• **Task objective**:
Return every line from the records below with the string "RobotPitch".

++++++

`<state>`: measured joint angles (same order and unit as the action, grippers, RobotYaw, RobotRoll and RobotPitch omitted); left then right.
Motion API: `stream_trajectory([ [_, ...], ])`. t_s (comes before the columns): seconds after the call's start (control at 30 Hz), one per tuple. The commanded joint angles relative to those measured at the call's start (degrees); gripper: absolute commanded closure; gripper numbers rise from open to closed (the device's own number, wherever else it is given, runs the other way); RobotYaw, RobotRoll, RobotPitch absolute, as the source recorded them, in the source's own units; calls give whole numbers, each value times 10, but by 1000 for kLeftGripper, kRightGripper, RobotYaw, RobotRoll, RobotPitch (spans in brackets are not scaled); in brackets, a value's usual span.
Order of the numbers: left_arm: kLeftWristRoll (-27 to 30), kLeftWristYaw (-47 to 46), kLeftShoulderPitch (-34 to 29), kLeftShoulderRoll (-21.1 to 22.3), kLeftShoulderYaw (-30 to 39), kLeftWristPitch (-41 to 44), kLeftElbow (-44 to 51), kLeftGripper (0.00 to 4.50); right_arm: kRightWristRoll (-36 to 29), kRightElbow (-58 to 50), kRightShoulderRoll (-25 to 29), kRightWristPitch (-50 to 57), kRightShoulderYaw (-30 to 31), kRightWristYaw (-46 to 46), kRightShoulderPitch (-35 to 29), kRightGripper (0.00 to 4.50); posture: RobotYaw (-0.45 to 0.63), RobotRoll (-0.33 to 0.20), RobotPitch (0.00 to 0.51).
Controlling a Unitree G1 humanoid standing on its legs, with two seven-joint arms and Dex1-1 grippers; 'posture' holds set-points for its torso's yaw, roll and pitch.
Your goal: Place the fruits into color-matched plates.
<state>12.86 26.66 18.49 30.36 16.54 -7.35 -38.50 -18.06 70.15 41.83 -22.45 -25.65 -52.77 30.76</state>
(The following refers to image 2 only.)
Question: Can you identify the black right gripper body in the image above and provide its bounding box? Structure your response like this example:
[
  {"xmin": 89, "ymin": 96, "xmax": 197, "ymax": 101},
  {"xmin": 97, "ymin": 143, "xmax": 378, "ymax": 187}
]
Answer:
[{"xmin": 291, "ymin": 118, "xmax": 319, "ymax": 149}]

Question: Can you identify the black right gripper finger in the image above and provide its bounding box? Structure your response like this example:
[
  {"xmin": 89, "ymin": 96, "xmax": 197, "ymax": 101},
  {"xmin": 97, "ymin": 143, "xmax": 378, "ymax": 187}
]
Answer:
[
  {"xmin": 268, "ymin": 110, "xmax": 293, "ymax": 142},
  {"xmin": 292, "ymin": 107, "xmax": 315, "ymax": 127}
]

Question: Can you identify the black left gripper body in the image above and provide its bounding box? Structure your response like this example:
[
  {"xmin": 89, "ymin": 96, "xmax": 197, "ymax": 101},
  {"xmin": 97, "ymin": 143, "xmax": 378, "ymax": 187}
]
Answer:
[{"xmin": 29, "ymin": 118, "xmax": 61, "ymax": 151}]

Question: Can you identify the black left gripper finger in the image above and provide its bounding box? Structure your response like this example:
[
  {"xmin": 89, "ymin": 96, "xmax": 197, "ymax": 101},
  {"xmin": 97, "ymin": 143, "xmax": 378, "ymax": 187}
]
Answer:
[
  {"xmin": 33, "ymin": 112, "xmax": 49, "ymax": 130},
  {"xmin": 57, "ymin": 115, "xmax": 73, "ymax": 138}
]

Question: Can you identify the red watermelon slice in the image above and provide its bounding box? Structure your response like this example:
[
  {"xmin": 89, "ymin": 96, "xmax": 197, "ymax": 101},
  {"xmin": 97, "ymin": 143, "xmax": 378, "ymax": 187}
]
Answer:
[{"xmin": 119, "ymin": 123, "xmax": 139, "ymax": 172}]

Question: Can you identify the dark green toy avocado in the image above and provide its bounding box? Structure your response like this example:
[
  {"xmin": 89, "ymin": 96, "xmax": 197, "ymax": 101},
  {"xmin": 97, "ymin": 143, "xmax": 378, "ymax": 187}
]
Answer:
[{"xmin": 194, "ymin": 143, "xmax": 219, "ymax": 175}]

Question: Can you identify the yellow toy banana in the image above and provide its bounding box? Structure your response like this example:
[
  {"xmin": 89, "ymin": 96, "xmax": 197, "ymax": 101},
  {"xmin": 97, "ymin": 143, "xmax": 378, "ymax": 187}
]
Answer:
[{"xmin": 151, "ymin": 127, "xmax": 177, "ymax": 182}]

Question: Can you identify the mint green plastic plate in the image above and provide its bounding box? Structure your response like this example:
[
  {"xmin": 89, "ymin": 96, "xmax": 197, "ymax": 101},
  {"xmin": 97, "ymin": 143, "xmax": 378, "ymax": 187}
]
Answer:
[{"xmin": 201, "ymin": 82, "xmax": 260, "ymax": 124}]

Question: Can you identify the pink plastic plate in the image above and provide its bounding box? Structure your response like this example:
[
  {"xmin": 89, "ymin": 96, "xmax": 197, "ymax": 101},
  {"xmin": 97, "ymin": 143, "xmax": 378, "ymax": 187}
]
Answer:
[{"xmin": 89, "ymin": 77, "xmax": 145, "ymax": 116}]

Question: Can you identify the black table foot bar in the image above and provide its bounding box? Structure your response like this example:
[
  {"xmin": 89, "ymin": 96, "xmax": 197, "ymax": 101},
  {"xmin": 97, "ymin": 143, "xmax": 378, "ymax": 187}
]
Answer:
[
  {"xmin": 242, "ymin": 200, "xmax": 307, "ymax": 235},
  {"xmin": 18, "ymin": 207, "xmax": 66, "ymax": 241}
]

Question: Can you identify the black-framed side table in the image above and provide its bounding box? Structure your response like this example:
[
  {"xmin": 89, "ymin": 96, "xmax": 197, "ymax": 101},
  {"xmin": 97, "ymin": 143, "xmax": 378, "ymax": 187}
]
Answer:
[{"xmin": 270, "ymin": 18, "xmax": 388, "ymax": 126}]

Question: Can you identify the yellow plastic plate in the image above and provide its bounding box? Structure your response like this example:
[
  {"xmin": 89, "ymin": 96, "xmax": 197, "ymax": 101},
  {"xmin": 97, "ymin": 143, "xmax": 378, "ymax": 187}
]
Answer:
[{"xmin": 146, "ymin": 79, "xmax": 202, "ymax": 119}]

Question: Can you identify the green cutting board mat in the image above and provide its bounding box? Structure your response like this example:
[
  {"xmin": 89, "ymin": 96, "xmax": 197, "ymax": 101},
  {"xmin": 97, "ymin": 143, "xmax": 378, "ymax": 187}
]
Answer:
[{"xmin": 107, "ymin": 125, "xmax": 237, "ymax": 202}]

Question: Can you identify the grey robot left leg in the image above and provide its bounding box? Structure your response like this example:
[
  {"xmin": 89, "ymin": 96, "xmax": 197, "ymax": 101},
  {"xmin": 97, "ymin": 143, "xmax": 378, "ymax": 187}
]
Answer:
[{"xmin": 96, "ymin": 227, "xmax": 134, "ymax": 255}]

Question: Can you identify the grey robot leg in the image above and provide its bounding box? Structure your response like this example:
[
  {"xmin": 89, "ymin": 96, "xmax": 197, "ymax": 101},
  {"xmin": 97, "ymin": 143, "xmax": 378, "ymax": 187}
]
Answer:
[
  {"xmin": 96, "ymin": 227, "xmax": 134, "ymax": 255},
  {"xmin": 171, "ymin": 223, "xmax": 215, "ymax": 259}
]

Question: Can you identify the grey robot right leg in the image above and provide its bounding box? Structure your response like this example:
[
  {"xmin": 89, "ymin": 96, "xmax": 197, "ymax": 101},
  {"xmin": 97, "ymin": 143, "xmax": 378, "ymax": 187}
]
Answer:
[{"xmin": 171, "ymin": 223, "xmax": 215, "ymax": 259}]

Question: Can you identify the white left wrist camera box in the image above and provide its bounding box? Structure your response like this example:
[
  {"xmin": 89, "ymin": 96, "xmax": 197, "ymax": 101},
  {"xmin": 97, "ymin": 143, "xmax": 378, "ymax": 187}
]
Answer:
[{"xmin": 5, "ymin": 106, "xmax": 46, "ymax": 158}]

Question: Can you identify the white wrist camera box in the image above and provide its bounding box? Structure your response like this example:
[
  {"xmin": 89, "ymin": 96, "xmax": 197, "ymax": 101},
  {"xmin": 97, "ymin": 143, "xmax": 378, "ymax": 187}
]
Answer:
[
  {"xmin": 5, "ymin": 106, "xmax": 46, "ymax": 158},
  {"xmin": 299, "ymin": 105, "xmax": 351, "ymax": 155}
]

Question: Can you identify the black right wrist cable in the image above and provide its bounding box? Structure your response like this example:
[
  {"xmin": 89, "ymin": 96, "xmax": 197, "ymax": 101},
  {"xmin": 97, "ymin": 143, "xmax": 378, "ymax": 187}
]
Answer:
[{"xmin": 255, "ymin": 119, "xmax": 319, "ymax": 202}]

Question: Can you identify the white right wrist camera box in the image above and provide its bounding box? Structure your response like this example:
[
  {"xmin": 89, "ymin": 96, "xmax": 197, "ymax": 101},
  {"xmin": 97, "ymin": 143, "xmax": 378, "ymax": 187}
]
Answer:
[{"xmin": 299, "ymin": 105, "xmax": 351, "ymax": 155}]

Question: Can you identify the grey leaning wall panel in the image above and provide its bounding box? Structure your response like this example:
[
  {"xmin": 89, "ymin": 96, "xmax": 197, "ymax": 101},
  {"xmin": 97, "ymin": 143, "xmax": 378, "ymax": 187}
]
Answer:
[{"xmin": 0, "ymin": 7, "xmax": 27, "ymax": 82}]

++++++

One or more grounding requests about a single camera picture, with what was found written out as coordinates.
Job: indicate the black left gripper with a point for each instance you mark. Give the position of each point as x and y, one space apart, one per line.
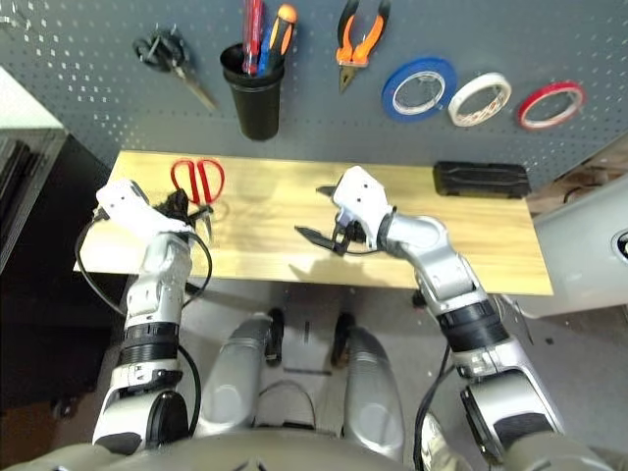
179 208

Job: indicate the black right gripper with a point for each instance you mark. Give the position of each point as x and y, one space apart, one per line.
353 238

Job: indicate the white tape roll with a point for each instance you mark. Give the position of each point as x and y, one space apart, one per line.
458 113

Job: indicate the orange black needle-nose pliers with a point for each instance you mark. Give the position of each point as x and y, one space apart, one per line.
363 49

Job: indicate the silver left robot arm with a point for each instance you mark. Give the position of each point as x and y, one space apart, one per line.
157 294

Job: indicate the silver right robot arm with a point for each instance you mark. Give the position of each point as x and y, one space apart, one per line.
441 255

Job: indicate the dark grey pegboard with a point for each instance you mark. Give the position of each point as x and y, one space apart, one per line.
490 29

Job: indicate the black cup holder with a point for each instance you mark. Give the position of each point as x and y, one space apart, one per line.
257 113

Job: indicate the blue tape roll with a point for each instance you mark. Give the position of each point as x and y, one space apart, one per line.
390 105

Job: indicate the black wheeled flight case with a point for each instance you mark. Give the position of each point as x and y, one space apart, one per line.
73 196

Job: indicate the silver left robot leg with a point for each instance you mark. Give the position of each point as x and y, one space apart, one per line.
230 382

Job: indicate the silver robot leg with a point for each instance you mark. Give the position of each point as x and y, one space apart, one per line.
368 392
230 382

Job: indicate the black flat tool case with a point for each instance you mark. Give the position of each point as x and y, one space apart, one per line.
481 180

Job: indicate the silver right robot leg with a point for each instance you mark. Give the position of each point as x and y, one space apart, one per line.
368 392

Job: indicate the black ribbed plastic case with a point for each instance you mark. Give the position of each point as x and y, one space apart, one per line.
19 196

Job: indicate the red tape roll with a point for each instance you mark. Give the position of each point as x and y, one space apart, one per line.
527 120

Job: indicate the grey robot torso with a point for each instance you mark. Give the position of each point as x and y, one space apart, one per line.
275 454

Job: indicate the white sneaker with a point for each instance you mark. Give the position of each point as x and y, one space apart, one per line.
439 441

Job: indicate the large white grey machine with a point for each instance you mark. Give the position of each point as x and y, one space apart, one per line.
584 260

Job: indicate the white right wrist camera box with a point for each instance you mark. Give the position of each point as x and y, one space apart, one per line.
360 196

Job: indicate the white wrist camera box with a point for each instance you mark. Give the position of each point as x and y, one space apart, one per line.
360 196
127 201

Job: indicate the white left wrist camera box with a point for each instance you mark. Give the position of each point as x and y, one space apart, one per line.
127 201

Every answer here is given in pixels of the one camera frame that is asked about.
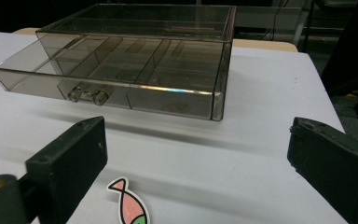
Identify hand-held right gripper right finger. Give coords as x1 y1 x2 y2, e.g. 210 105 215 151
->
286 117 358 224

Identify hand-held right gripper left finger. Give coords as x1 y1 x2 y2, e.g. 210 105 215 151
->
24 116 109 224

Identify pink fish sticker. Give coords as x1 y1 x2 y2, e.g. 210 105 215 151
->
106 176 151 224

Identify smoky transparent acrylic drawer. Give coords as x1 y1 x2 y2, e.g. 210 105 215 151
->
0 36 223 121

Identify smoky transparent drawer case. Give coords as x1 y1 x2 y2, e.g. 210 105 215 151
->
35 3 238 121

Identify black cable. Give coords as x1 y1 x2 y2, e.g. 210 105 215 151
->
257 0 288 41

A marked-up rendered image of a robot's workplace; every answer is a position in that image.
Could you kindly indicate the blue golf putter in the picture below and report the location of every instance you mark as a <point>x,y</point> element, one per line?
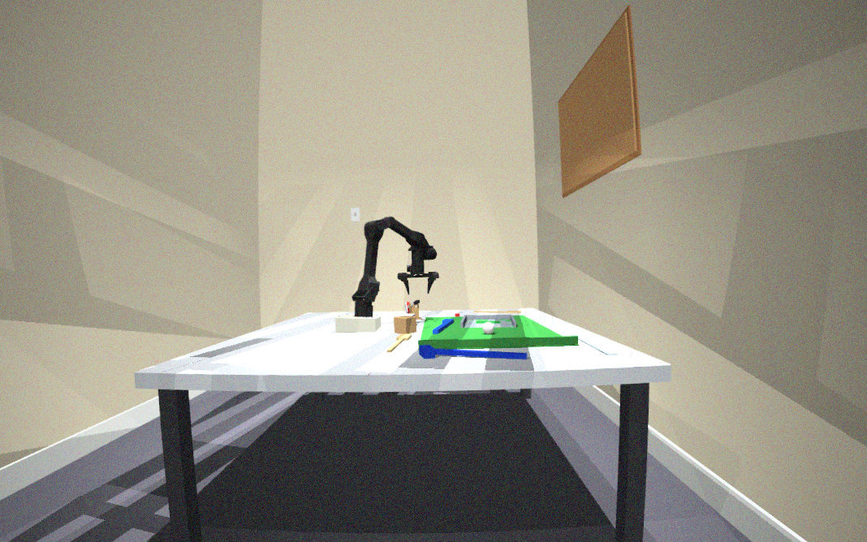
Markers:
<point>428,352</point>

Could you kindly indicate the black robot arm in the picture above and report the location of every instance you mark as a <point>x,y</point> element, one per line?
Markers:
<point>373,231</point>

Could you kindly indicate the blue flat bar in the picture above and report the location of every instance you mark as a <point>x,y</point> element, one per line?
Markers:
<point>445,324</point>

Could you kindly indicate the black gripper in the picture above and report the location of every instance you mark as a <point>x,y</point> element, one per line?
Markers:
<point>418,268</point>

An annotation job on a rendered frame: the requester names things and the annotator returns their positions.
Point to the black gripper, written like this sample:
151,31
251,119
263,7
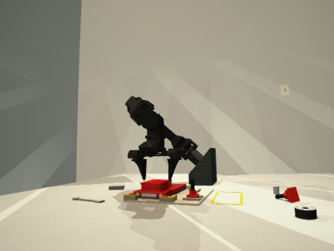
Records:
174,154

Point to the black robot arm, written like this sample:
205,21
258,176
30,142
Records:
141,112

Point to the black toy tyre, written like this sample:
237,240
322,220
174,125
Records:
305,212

++++++

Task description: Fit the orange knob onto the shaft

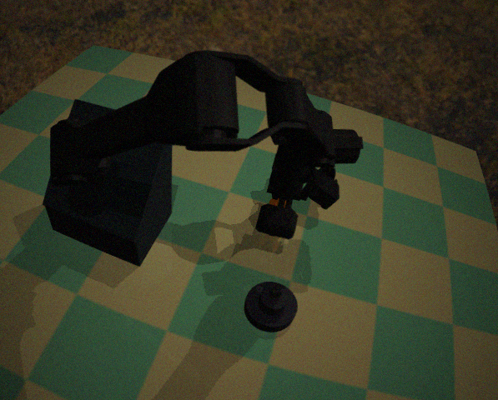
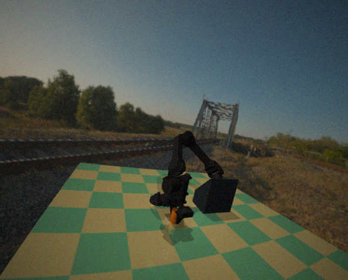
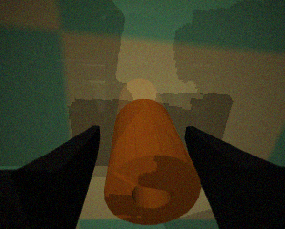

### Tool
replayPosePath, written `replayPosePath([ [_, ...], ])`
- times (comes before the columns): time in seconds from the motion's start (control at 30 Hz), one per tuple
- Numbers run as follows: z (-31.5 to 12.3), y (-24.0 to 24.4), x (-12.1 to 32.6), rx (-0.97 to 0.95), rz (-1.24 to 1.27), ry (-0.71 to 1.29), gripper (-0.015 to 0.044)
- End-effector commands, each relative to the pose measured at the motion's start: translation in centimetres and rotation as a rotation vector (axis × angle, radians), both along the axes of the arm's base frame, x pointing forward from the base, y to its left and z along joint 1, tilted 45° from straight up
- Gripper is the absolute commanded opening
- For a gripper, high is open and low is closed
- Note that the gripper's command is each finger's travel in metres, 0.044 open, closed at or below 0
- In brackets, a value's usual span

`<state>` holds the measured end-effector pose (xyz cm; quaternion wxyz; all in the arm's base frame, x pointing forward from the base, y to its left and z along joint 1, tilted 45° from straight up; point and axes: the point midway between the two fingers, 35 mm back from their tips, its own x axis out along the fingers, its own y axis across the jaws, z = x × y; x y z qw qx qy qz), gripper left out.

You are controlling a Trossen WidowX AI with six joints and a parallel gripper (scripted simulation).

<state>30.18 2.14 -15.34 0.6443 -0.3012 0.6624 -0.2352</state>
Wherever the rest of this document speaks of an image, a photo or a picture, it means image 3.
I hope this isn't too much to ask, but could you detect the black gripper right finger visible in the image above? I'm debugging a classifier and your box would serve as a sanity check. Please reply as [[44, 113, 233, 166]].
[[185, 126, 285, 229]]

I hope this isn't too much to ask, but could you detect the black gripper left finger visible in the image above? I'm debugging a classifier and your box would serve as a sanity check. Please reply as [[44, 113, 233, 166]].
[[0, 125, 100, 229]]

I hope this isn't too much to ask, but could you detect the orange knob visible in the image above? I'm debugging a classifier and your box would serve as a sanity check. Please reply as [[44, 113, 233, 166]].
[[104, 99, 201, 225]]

++++++

• **Task output**:
`<state>`: measured joint angles (same order and unit as the action, grippers, RobotYaw, RobotRoll and RobotPitch omitted); left then right.
Motion API: `stream_trajectory([ [_, ...], ])`. t_s (comes before the columns): seconds after the call's start (control at 30 Hz), one per tuple. The commanded joint angles relative to those measured at the call's start (degrees); gripper: absolute commanded closure; gripper numbers rise from open to closed (the device's own number, wherever else it is given, runs the other way); RobotYaw, RobotRoll, RobotPitch absolute, as the source recorded them, in the source's own units; calls give whole numbers, each value times 10, but by 1000 for kLeftGripper, kRightGripper, RobotYaw, RobotRoll, RobotPitch (spans in brackets are not scaled); in brackets, a value's usual span.
Order of the numbers: left_arm: kLeftWristRoll (-27 to 30), kLeftWristYaw (-47 to 46), kLeftShoulderPitch (-34 to 29), kLeftShoulderRoll (-21.1 to 22.3), kLeftShoulderYaw (-30 to 39), kLeftWristPitch (-41 to 44), kLeftElbow (-44 to 51), kLeftGripper (0.00 to 4.50); right_arm: kRightWristRoll (-36 to 29), kRightElbow (-58 to 50), kRightShoulderRoll (-25 to 29), kRightWristPitch (-50 to 57), kRightShoulderYaw (-30 to 31), kRightWristYaw (-46 to 46), kRightShoulderPitch (-35 to 29), kRightGripper (0.00 to 4.50); posture: RobotYaw (-0.45 to 0.63), RobotRoll (-0.33 to 0.20), RobotPitch (0.00 to 0.51).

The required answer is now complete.